Les combats révolutionnaires suscités par la libération de l’Amérique du Sud de l’empire espagnol poussent le général argentin San Martin à se réfugier hors de son pays. Il est accueilli avec sa famille à Boulogne dans une maison qui deviendra plus tard un musée : la Casa San Martin.
La Casa San Martin
Ancienne demeure convertie en musée, la Casa San Martin, à Boulogne, abritait de 1848 à 1850 le général argentin San Martin et sa famille. Celui-ci, surnommé « El Libertador », entre 1816 et 1821 délivre le Chili, l’Argentine et le Pérou de l’invasion espagnole. Pour échapper aux représailles provoquées par la chute de Louis Philippe, il se réfugie à Boulogne, dans une maison construite la même année de son arrivée. Une maison qui abrite alors au rez-de-chaussée son propriétaire Adolphe Gérard, journaliste et avocat. Pour sa part, le Libertador dispose des 3 étages et se réfugie dans cette maison jusqu’à sa mort, en 1850. En 1928, la demeure est convertie en musée puis en 1930, elle accueille le siège du consulat argentin. En 1967, la Casa San Martin est définitivement retransformée en musée. Plusieurs activités sont proposées sur le site. La découverte d’une bibliothèque, qui appartenait à Adolphe Gérard, comptant des certaines d’ouvrages dédiées au Libertador, une exposition narrant la libération de l’Amérique du Sud.
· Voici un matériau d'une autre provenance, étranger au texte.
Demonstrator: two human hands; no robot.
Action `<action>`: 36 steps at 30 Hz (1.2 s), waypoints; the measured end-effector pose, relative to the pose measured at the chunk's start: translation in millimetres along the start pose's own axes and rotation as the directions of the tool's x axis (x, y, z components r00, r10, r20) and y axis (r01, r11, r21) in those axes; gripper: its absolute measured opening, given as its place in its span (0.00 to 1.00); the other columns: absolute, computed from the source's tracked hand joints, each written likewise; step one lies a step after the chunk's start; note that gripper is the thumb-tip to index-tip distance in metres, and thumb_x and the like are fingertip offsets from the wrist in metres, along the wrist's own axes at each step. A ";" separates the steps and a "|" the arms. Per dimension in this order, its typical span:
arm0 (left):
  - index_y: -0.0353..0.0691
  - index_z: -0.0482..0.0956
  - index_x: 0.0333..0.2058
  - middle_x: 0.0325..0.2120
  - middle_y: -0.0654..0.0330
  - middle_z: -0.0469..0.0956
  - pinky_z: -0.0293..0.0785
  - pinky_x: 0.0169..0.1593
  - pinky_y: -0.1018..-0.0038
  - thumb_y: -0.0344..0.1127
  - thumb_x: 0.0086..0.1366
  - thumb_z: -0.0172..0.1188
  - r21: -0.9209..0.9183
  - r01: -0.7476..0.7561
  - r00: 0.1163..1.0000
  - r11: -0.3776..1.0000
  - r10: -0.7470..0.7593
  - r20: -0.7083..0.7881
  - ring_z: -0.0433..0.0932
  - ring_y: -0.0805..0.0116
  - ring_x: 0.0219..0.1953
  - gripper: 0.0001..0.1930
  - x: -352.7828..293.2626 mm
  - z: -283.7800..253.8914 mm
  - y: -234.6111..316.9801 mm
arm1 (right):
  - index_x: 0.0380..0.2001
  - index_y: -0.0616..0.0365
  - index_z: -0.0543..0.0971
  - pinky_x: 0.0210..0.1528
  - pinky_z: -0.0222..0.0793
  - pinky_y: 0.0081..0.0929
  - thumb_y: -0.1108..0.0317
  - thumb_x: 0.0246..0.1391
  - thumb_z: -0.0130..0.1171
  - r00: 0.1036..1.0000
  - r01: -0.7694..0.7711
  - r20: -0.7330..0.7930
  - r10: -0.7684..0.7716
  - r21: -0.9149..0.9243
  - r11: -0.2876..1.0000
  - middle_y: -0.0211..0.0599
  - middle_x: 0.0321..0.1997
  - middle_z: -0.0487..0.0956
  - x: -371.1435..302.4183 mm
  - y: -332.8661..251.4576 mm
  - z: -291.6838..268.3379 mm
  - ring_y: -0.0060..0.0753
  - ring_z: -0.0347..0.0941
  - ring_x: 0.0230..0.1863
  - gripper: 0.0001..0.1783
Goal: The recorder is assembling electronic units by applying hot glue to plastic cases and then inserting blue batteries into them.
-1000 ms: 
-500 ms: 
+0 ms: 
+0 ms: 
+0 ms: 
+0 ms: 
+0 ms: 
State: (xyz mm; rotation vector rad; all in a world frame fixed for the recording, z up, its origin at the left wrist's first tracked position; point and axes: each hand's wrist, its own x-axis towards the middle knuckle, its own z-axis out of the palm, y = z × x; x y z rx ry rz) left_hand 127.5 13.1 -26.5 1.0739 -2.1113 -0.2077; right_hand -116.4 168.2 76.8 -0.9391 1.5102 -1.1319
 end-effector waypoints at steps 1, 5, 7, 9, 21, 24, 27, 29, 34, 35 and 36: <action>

La découverte des chambres intactes du général San Martin et de sa fille témoignent de l’architecture et des tendances décoratives et immobilières boulonnaises et argentines du XIXème siècle. De nombreux objets exposés témoignant du passé de la ville dont le buste de J.H Wagener, des médailles décoratives, des gravures et des manuscrits anciens.